The task:
All of the lines below need to be copied exactly, apart from the pictures.

== Dataset excerpt ==

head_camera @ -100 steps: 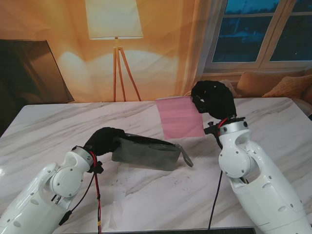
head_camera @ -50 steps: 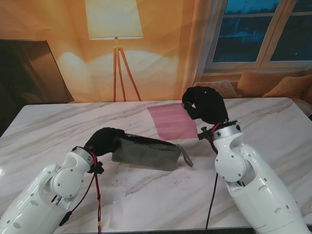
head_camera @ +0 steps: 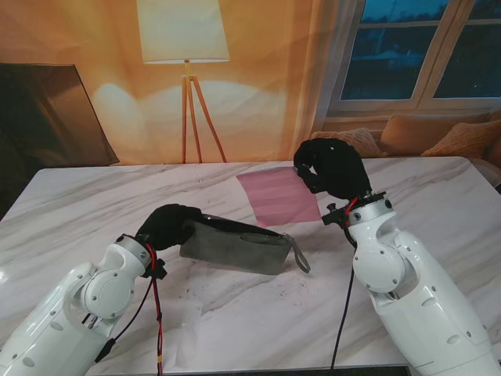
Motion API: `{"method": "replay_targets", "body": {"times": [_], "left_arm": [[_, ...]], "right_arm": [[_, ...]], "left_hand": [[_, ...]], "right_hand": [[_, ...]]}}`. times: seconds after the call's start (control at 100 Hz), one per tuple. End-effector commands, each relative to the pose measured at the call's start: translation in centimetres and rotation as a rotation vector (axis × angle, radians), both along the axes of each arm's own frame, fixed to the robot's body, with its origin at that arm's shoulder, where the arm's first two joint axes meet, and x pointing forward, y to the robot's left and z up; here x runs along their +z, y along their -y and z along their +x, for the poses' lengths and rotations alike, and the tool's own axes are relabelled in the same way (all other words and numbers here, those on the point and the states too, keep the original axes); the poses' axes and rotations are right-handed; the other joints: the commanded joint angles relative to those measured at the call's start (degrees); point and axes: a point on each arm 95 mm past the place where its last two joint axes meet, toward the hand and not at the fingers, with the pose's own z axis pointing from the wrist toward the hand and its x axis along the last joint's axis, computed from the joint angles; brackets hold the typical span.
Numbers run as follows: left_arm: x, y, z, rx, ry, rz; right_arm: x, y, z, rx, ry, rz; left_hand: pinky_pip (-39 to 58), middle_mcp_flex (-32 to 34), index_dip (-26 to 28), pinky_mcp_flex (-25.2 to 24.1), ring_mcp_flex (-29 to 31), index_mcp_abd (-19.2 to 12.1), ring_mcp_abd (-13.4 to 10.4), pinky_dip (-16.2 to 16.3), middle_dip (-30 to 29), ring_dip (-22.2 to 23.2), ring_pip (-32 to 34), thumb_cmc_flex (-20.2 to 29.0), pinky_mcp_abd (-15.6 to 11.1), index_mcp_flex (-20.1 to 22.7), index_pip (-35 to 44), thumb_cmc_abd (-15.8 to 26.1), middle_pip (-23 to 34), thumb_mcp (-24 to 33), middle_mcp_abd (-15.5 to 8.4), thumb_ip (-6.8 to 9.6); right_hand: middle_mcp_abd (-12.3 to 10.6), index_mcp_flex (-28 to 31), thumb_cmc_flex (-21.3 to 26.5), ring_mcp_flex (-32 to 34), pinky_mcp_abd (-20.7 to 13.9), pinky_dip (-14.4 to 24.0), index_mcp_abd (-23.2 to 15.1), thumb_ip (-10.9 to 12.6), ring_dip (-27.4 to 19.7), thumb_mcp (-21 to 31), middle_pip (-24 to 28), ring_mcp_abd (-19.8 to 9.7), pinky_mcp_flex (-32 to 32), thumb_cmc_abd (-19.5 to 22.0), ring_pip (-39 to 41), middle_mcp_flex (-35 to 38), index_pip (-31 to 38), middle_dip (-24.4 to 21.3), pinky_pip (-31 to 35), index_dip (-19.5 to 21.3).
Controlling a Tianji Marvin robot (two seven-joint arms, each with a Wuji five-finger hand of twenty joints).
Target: Collect documents into a storage pouch
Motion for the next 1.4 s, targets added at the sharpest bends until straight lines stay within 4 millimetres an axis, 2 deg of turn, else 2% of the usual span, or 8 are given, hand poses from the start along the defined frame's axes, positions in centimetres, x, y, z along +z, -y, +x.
{"method": "replay_targets", "body": {"times": [0.0, 0.17, 0.43, 0.71, 0.96, 1.39], "left_arm": [[-0.2, 0.3, -0.1, -0.012, -0.001, 0.008], [-0.4, 0.6, -0.2, -0.026, 0.005, 0.029], [-0.5, 0.8, -0.2, -0.036, 0.011, 0.033], [-0.3, 0.8, -0.2, -0.029, -0.012, 0.015], [-0.3, 0.9, -0.2, -0.005, -0.027, 0.004], [-0.2, 0.9, -0.2, 0.009, -0.028, -0.008]], "right_arm": [[0.5, 0.0, -0.4, 0.008, 0.016, -0.007], [0.9, 0.0, -1.1, 0.028, 0.042, -0.007], [0.6, -0.7, -1.5, 0.054, 0.049, -0.013], [0.7, -1.3, -1.4, 0.062, 0.04, -0.007], [1.3, -1.1, -1.3, 0.056, 0.055, -0.008], [1.8, -1.1, -1.4, 0.06, 0.078, -0.007]], "left_hand": [[-0.1, 1.8, 0.8, -0.3, 2.1, 1.0, 3.4, 0.7, 0.6, -0.7, -0.4, 1.8, -2.9, 2.9, 4.9, 1.4, 1.4, 1.7, -1.2, -0.76], [0.3, 1.6, 3.9, 0.0, 2.8, 0.9, 3.7, 0.7, 2.0, 0.2, -0.8, 3.3, -2.9, 3.8, 6.6, 1.4, 2.0, 2.5, -1.9, -0.47], [2.0, 2.2, 6.1, 1.3, 4.3, 1.0, 3.6, 2.0, 3.7, 2.0, 2.6, 3.4, -2.2, 4.2, 6.5, 1.4, 4.0, 2.2, -0.6, -0.3], [3.3, 3.6, 6.3, 2.6, 6.3, 1.9, 3.0, 4.6, 5.0, 3.4, 7.1, 1.7, -1.2, 3.4, 6.9, 0.3, 7.2, 4.5, 1.6, -0.13], [5.0, 5.0, 5.9, 4.6, 8.5, 3.1, 2.7, 7.2, 5.8, 4.3, 11.4, -0.1, -0.2, 2.3, 8.6, -0.5, 10.9, 6.9, 3.3, -0.01], [5.3, 5.4, 5.5, 5.6, 9.4, 3.3, 2.8, 8.2, 5.1, 4.1, 12.4, -0.6, 0.2, 2.4, 9.3, -0.6, 12.5, 7.7, 3.5, 0.07]], "right_hand": [[0.8, 2.3, 1.6, 1.2, -2.1, -0.9, -7.7, 1.5, 0.6, 1.9, -0.2, -3.9, 0.8, 2.5, -0.4, 2.5, 2.0, 0.7, 1.4, 2.3], [0.7, 2.3, 1.6, 1.2, -2.1, -0.9, -7.8, 1.5, 0.7, 1.9, -0.2, -3.9, 0.8, 2.5, -0.4, 2.6, 2.0, 0.9, 1.3, 2.3], [0.6, 2.3, 1.5, 1.2, -2.3, -0.9, -8.0, 1.5, 0.9, 1.8, -0.5, -3.9, 1.2, 2.6, -0.5, 2.6, 2.0, 1.1, 0.9, 2.4], [0.6, 2.2, 1.5, 1.2, -2.3, -0.8, -7.9, 1.5, 1.0, 1.7, -0.6, -3.9, 1.2, 2.6, -0.5, 2.6, 2.0, 1.3, 0.8, 2.4], [0.6, 2.2, 1.5, 1.2, -2.3, -0.7, -8.0, 1.5, 1.0, 1.7, -0.6, -3.9, 1.2, 2.7, -0.5, 2.5, 2.0, 1.3, 0.8, 2.4], [0.4, 2.1, 1.5, 1.2, -2.3, -0.7, -8.2, 1.5, 1.0, 1.6, -0.6, -4.0, 1.2, 2.8, -0.7, 2.5, 2.0, 1.4, 0.8, 2.5]]}}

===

Response for this exercise:
head_camera @ -100 steps: 
head_camera @ -50 steps: 
head_camera @ +0 steps: 
Motion API: `{"method": "replay_targets", "body": {"times": [_], "left_arm": [[_, ...]], "right_arm": [[_, ...]], "left_hand": [[_, ...]], "right_hand": [[_, ...]]}}`. times: seconds after the call's start (control at 100 Hz), one per tuple. End-effector commands, each relative to the pose measured at the call's start: translation in centimetres and rotation as a rotation vector (axis × angle, radians), both along the axes of each arm's own frame, fixed to the robot's body, with its origin at that arm's shoulder, where the arm's first two joint axes meet, and x pointing forward, y to the robot's left and z up; here x runs along their +z, y along their -y and z along their +x, for the poses' lengths and rotations alike, and the tool's own axes are relabelled in the same way (all other words and numbers here, those on the point and the states too, keep the original axes); the poses' axes and rotations are right-handed; the other joints: the commanded joint angles relative to those measured at the call's start (degrees); point and axes: a point on each arm 95 mm past the place where its last two joint axes meet, toward the hand and not at the fingers, with the pose's own z axis pointing from the wrist toward the hand and its x axis along the last joint's axis, computed from the joint angles; brackets hold the typical span.
Numbers run as follows: left_arm: x, y, z, rx, ry, rz; right_arm: x, y, z, rx, ry, rz; left_hand: pinky_pip (-39 to 58), middle_mcp_flex (-32 to 34), index_dip (-26 to 28), pinky_mcp_flex (-25.2 to 24.1), ring_mcp_flex (-29 to 31), index_mcp_abd (-19.2 to 12.1), ring_mcp_abd (-13.4 to 10.4), pinky_dip (-16.2 to 16.3), middle_dip (-30 to 29), ring_dip (-22.2 to 23.2), ring_pip (-32 to 34), thumb_cmc_flex (-20.2 to 29.0), pinky_mcp_abd (-15.6 to 11.1), index_mcp_flex (-20.1 to 22.7), index_pip (-35 to 44), thumb_cmc_abd (-15.8 to 26.1), middle_pip (-23 to 34), thumb_mcp (-24 to 33), middle_mcp_abd (-15.5 to 8.4), thumb_ip (-6.8 to 9.6); right_hand: middle_mcp_abd (-12.3 to 10.6), index_mcp_flex (-28 to 31), thumb_cmc_flex (-21.3 to 26.5), ring_mcp_flex (-32 to 34), pinky_mcp_abd (-20.7 to 13.9), pinky_dip (-14.4 to 24.0), index_mcp_abd (-23.2 to 15.1), thumb_ip (-10.9 to 12.6), ring_dip (-27.4 to 19.7), thumb_mcp (-21 to 31), middle_pip (-24 to 28), ring_mcp_abd (-19.8 to 9.7), pinky_mcp_flex (-32 to 32), thumb_cmc_abd (-19.5 to 22.0), ring_pip (-39 to 41), middle_mcp_flex (-35 to 38), index_pip (-31 to 38), middle_dip (-24.4 to 21.3), pinky_pip (-31 to 35), index_dip (-19.5 to 21.3).
Controlling a Tianji Marvin robot (two seven-joint arms, each with a Wuji five-finger hand of twenty joints).
Target: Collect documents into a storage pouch
Motion for the next 1.4 s, targets added at the sharpest bends until straight lines stay within 4 millimetres an axis, 2 deg of turn, else 2% of the usual span, or 8 are given, hand poses from the start along the defined frame's axes, positions in centimetres, x, y, z along +z, -y, +x.
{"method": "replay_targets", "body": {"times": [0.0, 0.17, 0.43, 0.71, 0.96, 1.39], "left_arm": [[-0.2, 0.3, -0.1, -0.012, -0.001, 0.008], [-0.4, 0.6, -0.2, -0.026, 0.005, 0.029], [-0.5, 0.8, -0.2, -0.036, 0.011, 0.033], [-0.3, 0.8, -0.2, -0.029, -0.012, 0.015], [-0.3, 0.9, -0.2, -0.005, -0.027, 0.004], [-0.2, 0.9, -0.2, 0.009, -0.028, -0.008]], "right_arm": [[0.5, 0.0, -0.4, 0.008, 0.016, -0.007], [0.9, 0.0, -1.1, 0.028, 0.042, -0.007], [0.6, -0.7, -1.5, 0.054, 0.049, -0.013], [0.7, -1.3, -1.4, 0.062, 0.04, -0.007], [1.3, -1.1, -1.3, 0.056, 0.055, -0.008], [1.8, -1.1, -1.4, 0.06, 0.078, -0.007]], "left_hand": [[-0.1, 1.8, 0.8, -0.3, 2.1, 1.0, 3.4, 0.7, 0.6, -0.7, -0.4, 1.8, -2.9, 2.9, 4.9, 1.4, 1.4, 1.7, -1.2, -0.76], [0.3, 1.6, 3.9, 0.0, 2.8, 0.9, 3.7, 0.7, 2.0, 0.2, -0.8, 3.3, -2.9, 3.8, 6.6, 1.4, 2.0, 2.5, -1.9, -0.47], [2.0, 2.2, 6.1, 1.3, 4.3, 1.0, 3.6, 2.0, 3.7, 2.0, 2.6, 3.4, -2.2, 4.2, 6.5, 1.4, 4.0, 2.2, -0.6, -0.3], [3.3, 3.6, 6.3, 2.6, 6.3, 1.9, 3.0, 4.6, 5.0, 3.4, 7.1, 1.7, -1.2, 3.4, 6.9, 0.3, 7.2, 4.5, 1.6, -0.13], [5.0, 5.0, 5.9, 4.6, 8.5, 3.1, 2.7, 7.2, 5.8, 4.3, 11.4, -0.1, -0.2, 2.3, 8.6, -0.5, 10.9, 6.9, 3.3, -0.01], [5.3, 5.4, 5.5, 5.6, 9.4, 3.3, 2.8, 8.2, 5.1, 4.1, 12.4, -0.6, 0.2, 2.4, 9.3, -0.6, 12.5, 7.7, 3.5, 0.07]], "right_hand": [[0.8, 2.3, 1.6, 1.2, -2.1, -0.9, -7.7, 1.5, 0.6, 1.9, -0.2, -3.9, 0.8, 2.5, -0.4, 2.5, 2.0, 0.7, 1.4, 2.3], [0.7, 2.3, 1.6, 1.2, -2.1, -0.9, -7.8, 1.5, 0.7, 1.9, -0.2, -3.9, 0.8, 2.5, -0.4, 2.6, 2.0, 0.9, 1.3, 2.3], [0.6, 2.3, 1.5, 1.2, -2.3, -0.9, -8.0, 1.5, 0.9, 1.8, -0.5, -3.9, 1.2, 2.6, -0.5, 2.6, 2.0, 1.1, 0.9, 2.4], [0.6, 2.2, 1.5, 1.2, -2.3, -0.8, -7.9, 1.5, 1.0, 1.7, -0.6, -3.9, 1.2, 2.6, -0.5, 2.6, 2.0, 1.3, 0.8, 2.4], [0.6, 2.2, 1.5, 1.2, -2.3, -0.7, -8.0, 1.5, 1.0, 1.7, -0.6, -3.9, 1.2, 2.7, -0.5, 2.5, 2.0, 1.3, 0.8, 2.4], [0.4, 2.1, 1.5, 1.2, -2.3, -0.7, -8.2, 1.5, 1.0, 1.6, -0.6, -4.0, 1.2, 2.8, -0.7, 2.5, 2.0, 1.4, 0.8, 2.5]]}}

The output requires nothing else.